**ASSIGNED TASK:** In the entries below, find the line containing "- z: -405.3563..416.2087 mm" and the line containing "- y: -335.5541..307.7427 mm". Copy those two lines and everything between them exactly, and only that.

————————

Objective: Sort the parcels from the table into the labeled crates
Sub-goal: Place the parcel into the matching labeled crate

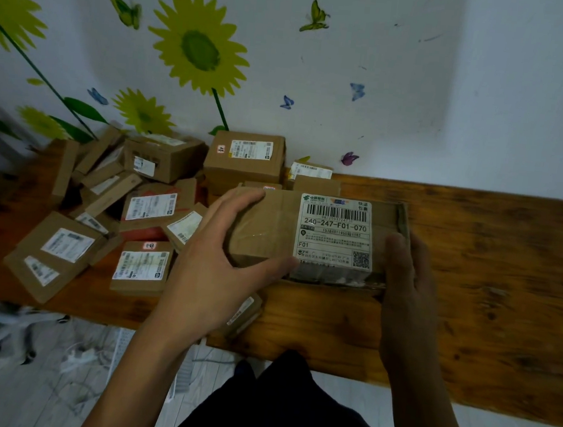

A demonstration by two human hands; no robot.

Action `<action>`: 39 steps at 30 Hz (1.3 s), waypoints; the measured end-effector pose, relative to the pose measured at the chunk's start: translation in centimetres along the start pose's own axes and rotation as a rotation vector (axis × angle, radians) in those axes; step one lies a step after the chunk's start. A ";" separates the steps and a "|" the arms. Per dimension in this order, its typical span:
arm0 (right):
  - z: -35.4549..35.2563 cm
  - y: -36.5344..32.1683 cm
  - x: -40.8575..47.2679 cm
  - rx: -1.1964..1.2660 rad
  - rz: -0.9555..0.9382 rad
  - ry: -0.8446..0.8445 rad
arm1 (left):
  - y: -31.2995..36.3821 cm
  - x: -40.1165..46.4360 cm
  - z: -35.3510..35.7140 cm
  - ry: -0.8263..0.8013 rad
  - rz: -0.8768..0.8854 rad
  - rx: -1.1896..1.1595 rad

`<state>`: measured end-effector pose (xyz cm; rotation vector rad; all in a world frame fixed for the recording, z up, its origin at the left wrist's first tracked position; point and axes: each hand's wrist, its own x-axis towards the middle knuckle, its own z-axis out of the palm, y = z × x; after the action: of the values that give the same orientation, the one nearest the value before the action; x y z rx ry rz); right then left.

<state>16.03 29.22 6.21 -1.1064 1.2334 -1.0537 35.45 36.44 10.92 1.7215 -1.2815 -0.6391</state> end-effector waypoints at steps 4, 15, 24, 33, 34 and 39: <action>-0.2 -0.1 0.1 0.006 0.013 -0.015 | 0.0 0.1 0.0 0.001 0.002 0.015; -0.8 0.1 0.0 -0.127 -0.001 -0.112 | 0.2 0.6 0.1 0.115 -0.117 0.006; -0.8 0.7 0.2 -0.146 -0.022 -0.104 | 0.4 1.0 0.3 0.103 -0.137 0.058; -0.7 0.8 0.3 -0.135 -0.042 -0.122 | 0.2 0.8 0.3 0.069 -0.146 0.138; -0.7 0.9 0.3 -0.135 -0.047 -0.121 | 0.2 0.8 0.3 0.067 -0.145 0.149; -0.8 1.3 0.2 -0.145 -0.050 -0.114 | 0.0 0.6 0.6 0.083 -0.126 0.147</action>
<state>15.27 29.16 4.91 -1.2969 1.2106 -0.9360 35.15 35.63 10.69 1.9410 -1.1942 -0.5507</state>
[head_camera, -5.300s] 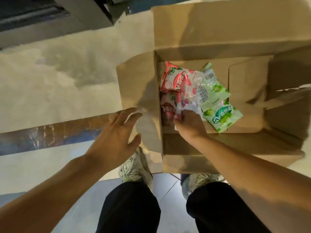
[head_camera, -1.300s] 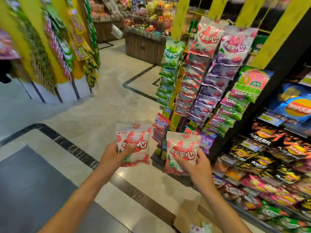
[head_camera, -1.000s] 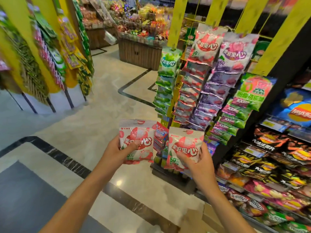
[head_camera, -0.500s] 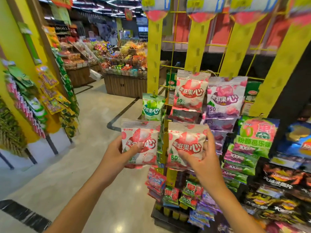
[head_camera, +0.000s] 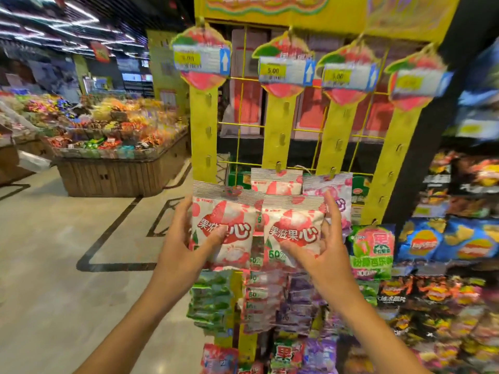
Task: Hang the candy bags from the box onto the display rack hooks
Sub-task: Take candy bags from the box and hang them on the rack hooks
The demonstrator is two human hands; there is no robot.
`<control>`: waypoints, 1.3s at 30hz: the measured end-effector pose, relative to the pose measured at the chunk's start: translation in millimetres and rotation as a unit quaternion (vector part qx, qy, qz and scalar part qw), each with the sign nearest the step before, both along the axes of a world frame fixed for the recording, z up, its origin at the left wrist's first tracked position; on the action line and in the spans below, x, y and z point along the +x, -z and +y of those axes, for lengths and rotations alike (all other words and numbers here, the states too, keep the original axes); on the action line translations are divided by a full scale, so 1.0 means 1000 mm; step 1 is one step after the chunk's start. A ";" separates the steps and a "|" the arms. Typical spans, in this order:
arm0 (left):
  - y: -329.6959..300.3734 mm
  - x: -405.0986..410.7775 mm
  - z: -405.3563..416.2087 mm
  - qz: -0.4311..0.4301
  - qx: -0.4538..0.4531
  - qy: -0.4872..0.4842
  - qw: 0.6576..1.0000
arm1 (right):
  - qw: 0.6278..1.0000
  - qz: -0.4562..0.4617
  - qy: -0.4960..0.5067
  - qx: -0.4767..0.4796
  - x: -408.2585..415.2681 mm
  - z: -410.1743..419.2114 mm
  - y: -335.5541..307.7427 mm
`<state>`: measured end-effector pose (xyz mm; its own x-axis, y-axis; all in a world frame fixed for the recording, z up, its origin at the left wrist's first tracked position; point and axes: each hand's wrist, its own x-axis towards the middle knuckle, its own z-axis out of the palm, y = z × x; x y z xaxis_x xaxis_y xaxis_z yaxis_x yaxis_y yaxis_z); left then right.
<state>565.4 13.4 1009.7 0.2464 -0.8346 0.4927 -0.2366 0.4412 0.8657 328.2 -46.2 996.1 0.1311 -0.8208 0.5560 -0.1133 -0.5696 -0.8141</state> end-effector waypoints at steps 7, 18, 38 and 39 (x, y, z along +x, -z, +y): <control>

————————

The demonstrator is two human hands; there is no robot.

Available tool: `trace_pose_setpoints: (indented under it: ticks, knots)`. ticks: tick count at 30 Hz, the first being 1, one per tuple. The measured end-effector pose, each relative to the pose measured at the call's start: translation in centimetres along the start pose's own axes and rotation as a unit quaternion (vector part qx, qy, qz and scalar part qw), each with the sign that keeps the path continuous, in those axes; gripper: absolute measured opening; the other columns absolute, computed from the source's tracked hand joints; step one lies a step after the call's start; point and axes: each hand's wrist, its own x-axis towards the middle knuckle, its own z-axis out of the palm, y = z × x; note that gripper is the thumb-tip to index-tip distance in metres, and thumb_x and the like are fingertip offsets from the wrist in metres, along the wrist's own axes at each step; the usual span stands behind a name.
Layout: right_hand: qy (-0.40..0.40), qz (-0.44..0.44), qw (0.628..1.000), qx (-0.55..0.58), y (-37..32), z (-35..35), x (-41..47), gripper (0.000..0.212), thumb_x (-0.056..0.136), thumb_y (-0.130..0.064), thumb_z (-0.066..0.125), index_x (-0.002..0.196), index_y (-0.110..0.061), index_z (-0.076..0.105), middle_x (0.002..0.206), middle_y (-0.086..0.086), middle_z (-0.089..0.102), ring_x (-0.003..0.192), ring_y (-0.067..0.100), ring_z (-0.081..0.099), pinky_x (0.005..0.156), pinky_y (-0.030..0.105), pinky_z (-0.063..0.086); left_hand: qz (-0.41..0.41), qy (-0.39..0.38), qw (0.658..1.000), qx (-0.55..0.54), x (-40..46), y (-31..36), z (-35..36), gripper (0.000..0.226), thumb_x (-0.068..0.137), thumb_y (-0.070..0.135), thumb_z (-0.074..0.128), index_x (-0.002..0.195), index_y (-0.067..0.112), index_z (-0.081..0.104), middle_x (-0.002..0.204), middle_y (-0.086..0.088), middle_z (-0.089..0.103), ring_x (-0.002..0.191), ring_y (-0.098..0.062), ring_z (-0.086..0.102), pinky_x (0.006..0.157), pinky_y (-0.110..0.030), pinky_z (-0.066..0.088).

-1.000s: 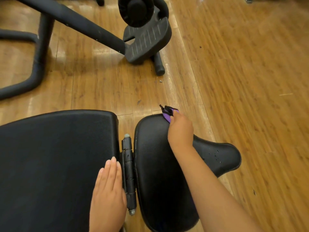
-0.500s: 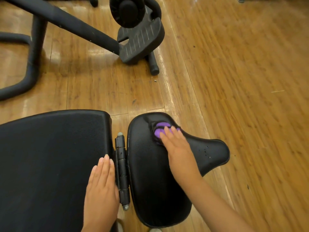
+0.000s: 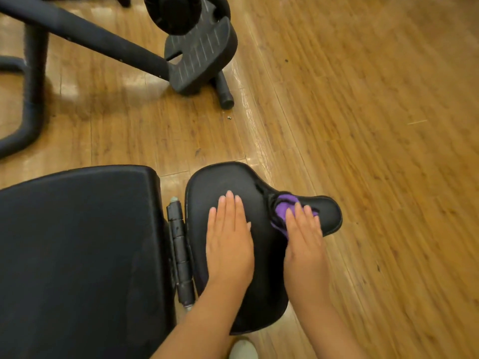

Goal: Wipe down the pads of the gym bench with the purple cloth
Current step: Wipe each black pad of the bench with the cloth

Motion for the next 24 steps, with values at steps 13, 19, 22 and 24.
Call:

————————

**TASK RESPONSE:**
  - z: -405.3563..416.2087 mm
  - qz: -0.4311..0.4301
  - qx: -0.4538..0.4531
  - qy: -0.4872..0.4842
  - qw: 0.6576..1.0000
arm1 (right):
  - qw: 0.6278..1.0000
  - qz: -0.4562..0.4617
  - qy: -0.4960..0.5067
  - qx: -0.4767..0.4796
  - x: -408.2585..415.2681 mm
  - z: -410.1743..419.2114 mm
  - y: -335.5541..307.7427 mm

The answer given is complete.